PROBLEM DESCRIPTION: The entries that follow include a run beginning at the line with "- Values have" and ending at the line with "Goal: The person"; restate that run word for word and leave the rest out.

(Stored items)

--------------------

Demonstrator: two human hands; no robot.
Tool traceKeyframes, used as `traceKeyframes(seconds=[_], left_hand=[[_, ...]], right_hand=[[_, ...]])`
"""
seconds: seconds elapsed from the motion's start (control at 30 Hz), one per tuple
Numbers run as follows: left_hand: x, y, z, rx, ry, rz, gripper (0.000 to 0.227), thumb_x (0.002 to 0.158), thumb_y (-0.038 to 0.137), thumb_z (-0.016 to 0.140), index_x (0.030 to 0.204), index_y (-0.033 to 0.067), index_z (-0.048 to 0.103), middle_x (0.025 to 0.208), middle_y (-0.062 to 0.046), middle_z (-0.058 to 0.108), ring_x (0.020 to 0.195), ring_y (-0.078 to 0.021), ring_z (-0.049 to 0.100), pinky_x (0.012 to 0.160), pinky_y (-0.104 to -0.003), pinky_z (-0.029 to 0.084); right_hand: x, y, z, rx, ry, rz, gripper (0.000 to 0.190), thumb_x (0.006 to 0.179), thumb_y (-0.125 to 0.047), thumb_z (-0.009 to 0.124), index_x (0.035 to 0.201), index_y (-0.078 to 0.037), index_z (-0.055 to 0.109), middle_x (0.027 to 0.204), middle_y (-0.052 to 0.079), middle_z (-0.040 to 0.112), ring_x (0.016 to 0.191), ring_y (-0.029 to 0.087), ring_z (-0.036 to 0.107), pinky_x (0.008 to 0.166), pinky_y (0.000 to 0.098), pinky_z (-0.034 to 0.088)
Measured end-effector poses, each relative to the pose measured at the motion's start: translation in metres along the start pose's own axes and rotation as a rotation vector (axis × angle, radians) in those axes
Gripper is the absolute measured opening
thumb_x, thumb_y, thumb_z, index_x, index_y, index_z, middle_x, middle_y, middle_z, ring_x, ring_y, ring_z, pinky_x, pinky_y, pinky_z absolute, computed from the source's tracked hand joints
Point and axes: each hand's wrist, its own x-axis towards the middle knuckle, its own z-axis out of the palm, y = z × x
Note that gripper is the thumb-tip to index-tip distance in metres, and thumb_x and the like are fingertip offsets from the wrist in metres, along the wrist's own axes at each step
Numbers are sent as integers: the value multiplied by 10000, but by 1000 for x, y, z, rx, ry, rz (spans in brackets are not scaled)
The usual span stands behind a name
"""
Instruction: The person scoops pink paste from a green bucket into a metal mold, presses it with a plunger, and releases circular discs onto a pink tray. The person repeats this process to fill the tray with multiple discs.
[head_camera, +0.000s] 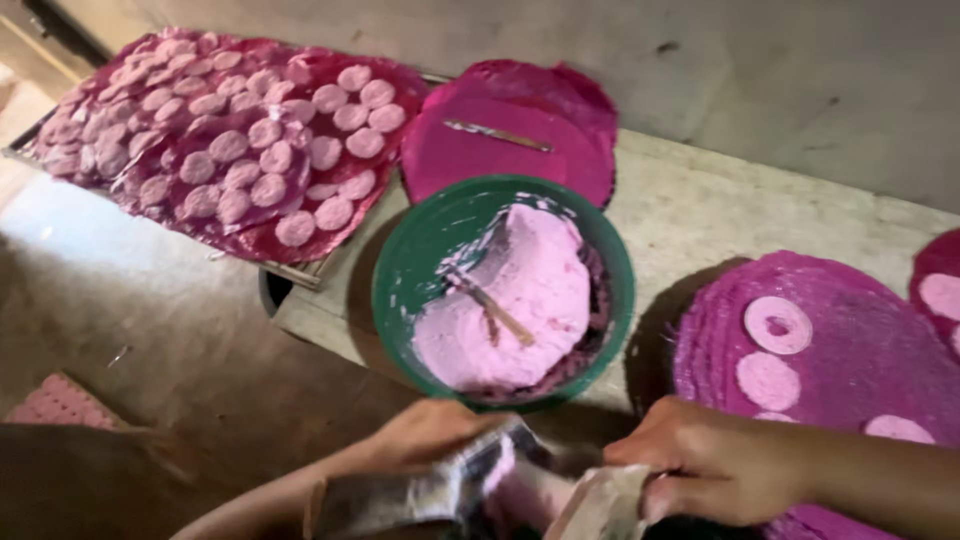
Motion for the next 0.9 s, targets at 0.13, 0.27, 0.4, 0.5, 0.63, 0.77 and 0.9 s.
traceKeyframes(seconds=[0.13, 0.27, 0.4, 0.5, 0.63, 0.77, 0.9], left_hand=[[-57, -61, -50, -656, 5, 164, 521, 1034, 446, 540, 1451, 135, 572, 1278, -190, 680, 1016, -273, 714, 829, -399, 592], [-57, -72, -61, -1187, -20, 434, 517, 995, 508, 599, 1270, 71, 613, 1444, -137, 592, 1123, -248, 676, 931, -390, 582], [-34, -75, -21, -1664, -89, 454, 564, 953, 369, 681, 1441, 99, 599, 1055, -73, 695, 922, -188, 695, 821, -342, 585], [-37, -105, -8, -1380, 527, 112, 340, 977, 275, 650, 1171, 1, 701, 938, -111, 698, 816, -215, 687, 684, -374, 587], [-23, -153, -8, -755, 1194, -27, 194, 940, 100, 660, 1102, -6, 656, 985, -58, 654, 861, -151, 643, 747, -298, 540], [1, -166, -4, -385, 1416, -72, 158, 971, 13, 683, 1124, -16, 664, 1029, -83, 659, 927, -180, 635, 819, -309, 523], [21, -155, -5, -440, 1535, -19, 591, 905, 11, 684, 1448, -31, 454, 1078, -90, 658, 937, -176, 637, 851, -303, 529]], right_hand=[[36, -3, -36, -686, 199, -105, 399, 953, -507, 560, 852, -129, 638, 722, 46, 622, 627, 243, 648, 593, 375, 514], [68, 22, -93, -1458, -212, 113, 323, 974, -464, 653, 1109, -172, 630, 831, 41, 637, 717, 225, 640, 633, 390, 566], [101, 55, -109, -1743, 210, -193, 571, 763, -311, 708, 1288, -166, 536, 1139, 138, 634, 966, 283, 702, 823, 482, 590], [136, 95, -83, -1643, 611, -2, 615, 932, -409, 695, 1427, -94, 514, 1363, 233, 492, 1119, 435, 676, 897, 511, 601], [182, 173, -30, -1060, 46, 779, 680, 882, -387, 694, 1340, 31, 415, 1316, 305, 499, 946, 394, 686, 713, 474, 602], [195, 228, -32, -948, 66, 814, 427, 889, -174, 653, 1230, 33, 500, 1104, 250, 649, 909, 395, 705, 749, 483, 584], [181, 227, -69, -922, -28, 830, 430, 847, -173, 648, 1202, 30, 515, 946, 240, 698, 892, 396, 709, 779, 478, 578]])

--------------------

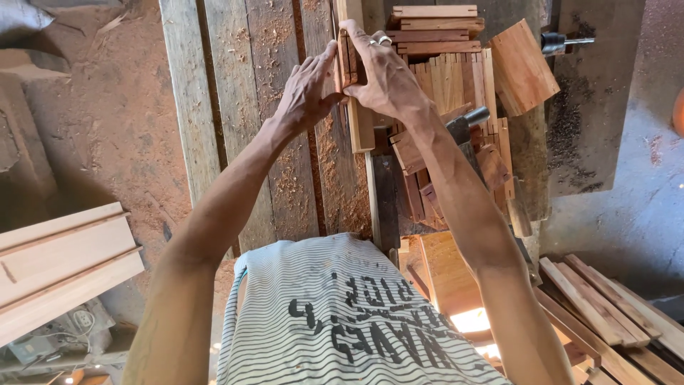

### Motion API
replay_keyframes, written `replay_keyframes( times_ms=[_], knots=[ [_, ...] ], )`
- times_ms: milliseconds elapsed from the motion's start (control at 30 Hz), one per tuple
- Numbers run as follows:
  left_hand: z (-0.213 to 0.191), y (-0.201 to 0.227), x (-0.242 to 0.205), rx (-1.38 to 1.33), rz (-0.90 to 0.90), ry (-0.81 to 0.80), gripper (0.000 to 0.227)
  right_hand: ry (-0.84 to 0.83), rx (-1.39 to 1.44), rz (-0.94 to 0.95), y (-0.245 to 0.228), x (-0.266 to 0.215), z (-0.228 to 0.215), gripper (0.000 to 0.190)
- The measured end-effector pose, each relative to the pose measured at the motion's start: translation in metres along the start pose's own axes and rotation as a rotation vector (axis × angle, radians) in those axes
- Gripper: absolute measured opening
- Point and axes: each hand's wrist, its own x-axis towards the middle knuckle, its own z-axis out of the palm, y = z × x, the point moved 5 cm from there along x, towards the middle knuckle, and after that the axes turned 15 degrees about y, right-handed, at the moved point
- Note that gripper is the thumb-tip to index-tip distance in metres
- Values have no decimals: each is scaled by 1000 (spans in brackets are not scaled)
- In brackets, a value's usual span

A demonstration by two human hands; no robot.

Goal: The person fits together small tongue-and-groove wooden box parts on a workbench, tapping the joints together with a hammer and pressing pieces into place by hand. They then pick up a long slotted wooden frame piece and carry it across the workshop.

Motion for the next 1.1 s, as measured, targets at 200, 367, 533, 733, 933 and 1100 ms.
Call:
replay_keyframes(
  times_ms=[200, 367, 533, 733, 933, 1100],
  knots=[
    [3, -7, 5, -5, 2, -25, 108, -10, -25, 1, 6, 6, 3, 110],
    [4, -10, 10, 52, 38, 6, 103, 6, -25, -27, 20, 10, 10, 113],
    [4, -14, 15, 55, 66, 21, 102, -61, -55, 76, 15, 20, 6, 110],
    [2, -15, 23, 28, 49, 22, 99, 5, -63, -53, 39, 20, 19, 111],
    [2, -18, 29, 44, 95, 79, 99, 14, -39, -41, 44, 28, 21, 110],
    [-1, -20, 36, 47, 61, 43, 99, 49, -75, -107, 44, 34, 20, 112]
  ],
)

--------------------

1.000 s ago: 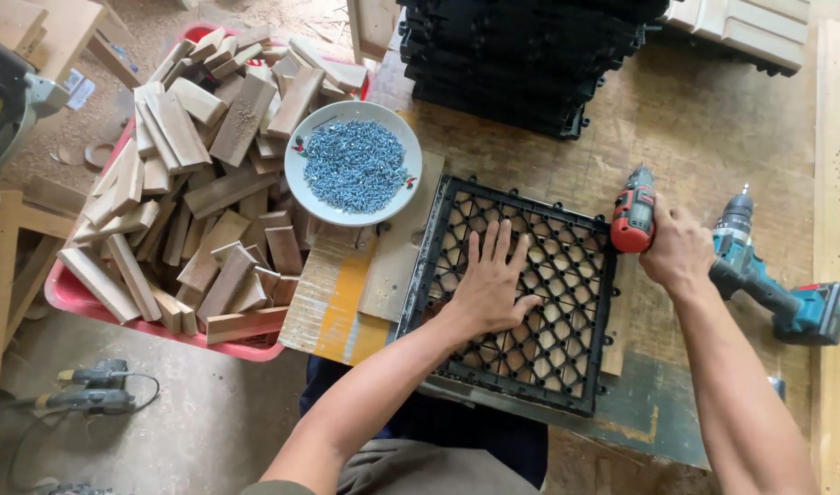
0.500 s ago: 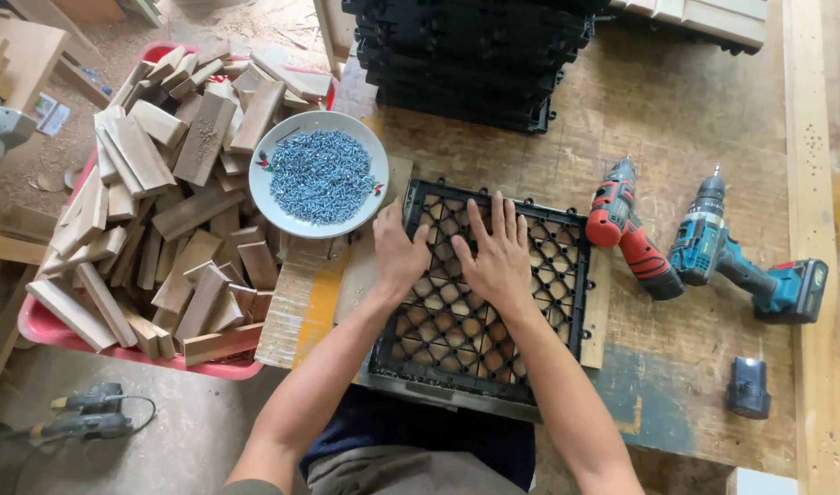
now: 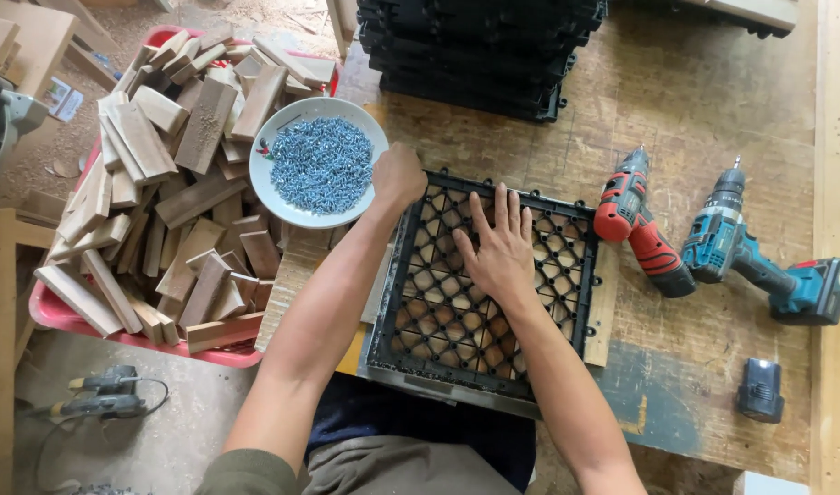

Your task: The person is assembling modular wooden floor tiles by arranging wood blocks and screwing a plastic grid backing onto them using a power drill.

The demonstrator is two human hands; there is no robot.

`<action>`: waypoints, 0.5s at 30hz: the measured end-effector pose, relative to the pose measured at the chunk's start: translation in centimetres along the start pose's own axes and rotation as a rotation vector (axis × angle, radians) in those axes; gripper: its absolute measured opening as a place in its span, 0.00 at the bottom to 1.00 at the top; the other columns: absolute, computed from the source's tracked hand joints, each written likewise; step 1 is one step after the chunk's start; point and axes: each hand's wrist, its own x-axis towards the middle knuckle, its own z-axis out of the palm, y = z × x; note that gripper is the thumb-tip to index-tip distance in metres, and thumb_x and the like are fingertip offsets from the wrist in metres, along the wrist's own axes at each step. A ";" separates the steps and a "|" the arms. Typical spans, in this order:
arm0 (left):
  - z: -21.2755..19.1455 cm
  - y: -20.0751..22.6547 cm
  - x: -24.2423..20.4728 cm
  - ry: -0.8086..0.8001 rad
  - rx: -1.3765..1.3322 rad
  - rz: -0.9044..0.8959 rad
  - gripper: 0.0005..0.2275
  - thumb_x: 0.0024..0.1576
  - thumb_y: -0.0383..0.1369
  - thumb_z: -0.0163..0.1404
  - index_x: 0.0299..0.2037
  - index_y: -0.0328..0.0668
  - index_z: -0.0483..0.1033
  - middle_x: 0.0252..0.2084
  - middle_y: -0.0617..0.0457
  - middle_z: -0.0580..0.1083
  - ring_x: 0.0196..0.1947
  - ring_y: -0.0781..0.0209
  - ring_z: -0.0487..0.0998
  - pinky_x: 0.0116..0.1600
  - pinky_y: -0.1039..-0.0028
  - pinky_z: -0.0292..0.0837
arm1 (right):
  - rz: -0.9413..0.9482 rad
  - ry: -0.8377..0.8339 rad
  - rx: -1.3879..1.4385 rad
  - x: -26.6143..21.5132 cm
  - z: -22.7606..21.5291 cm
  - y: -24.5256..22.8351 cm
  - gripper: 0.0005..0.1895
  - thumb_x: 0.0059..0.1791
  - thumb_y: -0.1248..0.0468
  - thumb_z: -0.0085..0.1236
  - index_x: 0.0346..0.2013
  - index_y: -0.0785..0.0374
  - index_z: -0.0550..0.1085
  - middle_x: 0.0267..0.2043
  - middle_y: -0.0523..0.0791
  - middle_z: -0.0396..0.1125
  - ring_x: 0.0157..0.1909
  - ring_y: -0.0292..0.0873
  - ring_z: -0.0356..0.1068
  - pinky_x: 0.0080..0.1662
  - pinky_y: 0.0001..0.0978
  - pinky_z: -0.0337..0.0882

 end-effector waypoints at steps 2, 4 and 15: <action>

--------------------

ANSWER AREA:
- Values have no decimals: each is scaled by 1000 (spans in brackets are not scaled)
- In brackets, a value's usual span

A demonstration by two human hands; no robot.

Goal: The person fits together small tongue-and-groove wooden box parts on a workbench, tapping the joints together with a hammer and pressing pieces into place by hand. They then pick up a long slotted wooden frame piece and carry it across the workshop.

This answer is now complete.